Here is great post on one of my favorite audio sites. I really like the list and the top ten picks really agree with my palate.

Scotch!!

Joe


----------



## popNsmoke (Apr 4, 2009)

glenlevit 12 yr nice and peaty...would pair well with the el centurion witch has some peaty undertones....


----------



## McVegas (Apr 4, 2009)

cpk said:


> Here is great post on one of my favorite audio sites. I really like the list and the top ten picks really agree with my palate.
> 
> Scotch!!
> 
> Joe


Nice link. I buy Talisker, Oban, Lagavulin, and HP from time to time as well. I need to try some of the others.


----------



## cleggstore (Apr 2, 2009)

Balvenie 21 tied with Macallan 25


----------



## BigCat (Sep 9, 2008)

baddddmonkey said:


> Well, I will take your word for it. Now I just need an excuse to open the bottle and drink it! *Any ideas what JW black goes good with?*
> 
> Anyway, I thought the longer you kept it, the better it got. I know my dad has kept a few bottles of Crown Royal for some time. The ones that have been sitting at least 10+ years taste a lot better than it would if I just bought some off the shelf. Either that, or I just think it tastes better because its older. Oh well, time to booze it up!
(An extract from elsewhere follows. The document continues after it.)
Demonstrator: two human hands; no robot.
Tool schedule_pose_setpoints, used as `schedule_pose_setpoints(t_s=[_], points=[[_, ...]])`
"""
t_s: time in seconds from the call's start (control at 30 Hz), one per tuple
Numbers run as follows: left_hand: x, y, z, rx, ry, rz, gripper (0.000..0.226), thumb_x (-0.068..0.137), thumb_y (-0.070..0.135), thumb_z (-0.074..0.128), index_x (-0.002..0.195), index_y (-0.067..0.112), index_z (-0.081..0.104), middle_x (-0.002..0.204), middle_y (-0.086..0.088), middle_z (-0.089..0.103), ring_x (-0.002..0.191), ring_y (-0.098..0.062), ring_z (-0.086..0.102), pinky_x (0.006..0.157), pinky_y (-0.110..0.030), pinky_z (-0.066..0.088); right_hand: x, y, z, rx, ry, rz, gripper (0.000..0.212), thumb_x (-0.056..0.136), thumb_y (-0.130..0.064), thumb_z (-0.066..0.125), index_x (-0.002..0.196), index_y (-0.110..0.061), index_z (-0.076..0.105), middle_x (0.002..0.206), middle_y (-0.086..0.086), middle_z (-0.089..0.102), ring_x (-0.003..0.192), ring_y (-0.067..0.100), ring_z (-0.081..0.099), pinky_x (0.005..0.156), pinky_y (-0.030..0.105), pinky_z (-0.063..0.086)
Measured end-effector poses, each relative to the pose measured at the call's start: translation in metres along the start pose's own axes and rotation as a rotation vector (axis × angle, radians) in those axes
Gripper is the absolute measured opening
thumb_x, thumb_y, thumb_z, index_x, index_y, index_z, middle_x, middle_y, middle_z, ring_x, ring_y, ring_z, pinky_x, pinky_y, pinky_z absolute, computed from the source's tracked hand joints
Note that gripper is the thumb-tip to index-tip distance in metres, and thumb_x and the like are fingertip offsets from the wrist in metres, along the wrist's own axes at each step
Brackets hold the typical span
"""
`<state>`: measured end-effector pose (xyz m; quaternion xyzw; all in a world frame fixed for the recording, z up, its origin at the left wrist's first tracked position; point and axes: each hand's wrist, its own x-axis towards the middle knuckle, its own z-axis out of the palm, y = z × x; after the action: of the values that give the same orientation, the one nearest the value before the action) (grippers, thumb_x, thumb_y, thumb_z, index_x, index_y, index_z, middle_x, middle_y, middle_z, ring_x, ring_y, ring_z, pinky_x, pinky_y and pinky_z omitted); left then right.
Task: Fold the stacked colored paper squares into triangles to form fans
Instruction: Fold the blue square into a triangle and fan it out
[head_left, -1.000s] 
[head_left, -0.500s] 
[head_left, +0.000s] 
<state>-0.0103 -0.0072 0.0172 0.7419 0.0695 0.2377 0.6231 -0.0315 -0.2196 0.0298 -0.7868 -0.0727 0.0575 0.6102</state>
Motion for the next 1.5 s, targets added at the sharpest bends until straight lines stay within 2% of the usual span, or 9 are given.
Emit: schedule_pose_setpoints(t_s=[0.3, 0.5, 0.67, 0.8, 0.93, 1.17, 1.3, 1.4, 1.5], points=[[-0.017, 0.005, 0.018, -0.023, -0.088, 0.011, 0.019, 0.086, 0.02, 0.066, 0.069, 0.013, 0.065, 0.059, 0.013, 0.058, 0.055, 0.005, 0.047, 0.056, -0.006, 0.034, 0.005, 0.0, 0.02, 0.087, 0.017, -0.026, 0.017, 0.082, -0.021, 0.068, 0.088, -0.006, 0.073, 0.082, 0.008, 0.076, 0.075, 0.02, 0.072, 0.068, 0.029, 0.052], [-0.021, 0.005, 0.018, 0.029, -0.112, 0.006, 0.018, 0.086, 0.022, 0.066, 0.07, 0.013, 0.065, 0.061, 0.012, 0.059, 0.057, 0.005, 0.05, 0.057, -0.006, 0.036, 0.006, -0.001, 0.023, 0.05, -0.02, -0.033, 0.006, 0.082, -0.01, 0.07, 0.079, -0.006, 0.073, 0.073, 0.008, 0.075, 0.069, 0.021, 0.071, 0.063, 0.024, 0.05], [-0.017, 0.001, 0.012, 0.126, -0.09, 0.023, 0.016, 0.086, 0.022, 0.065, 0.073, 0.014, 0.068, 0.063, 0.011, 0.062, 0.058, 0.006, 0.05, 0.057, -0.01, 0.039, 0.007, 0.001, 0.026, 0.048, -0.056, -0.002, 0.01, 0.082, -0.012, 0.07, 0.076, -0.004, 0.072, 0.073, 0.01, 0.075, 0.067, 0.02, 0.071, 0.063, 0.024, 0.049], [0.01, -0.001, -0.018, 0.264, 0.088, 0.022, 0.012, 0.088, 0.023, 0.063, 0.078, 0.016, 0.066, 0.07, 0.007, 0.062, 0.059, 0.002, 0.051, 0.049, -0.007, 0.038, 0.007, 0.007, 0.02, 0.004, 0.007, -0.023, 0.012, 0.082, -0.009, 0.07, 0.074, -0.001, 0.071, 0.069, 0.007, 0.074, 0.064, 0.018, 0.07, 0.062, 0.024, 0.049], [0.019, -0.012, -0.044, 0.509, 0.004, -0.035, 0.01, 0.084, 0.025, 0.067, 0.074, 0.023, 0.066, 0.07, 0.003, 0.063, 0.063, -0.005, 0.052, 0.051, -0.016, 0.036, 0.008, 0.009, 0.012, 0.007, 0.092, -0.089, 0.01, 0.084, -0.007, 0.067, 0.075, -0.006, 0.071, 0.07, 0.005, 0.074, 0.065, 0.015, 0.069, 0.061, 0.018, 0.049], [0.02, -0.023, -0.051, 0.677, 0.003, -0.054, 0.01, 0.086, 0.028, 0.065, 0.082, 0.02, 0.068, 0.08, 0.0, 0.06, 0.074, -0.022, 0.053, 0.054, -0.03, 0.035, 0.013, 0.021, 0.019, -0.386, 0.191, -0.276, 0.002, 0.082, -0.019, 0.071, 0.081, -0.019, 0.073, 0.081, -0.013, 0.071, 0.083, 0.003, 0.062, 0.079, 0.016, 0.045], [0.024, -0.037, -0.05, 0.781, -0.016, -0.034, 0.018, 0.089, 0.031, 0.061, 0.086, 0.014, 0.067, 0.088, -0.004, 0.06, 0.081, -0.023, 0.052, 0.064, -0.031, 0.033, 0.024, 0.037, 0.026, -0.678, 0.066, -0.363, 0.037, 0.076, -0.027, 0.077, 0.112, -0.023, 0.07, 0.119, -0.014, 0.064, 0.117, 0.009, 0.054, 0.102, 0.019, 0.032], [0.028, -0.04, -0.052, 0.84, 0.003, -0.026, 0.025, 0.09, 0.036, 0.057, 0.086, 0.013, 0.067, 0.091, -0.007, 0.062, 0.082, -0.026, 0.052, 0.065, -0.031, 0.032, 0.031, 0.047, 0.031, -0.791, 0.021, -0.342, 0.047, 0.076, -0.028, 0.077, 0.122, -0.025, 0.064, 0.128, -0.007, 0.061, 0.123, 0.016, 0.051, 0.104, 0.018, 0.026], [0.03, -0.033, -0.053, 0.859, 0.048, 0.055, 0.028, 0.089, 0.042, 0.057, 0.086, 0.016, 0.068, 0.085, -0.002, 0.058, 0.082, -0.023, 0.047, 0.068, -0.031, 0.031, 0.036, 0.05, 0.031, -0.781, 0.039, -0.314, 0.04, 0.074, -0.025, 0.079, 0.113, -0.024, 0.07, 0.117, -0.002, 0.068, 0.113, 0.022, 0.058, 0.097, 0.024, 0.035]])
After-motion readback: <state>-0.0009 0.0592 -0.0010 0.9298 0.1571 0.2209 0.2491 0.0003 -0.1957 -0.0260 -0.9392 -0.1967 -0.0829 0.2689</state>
Drink it neat idealy, or with a splash of water or an ice cube. It shouldn't be mixed with anything. To warm up to it though, you may want to put a subtantial amount of ice into it. As you get more experienced, you can wean (sp?) yourself off the ice.


----------



## Scott W. (Jul 10, 2008)

cleggstore said:


> Balvenie 21 tied with Macallan 25


Both are outstanding! A friend of mine set aside a few drams of the Macallan 50 yr from 1946 (value is over $7k/bottle) that he got from his Father in Law. Cannot wait for that!


----------



## jerseysmoker (Mar 3, 2009)

Love the JW red for winter then in summer bonbay saf.


----------



## Tarks (Mar 3, 2009)

My go to scotch is:

Macallan 12
Glenlivet 18
Glenfiddich 12

I would love to try some higher end scotch but most are not in my price range.


----------



## cpk (Apr 25, 2008)

Tarks,
Try tye Clynelish 14. It goes for about $45. I picked up a bottle of the Mac 12 in the sherry cask. I need to let this breath a little. I still prefer the Mac 18. 

Joe


----------



## Tarks (Mar 3, 2009)

Thanks. I'll will defnately give that a go next time. Unfortunately that bottle goes for $79.95 up here in the taxland of Canada. But still within my price range.


----------



## Tarks (Mar 3, 2009)

Has anyone had a chance to try Macallan 25? This is my dream bottle!


----------



## JGD (Mar 2, 2009)

Johnny Walker Blue. I've had it once when a friend received a bottle as a house warming gift. My God it is smooth!


----------



## jiggahertz (May 20, 2009)

I'm a big fan of the islays, if I'm paying my go to is Laphroaig. If someone else is paying it's Lagavulin


----------



## mrreindeer (Sep 4, 2008)

cpk said:


> Hey mrreindeer, try one of my favorite drinks. A Rusty Nail consists of 2oz Scotch and 1.5 oz of Dramubie on the ice. It is a great drink. Mix that up with your JW Black. Or you could also make a Godfather. It is Armaretto or any Almond Liquer mixed with Scotch. The same measurements apply. These are a nice change from a dram of Scotch.
> 
> Joe


Thanks Joe! :tu



cpk said:


> Here is great post on one of my favorite audio sites. I really like the list and the top ten picks really agree with my palate.
> 
> Scotch!!
> 
> Joe


Hey - can you put the list here Joe? I have to register over there and well, I can't spread myself so thin.... 



Tarks said:


> My go to scotch is:
> 
> Macallan 12
> Glenlivet 18
> ...


Man, new favorite....Macallan 18...wow. And much better than Glenlivet 18 in my opinion.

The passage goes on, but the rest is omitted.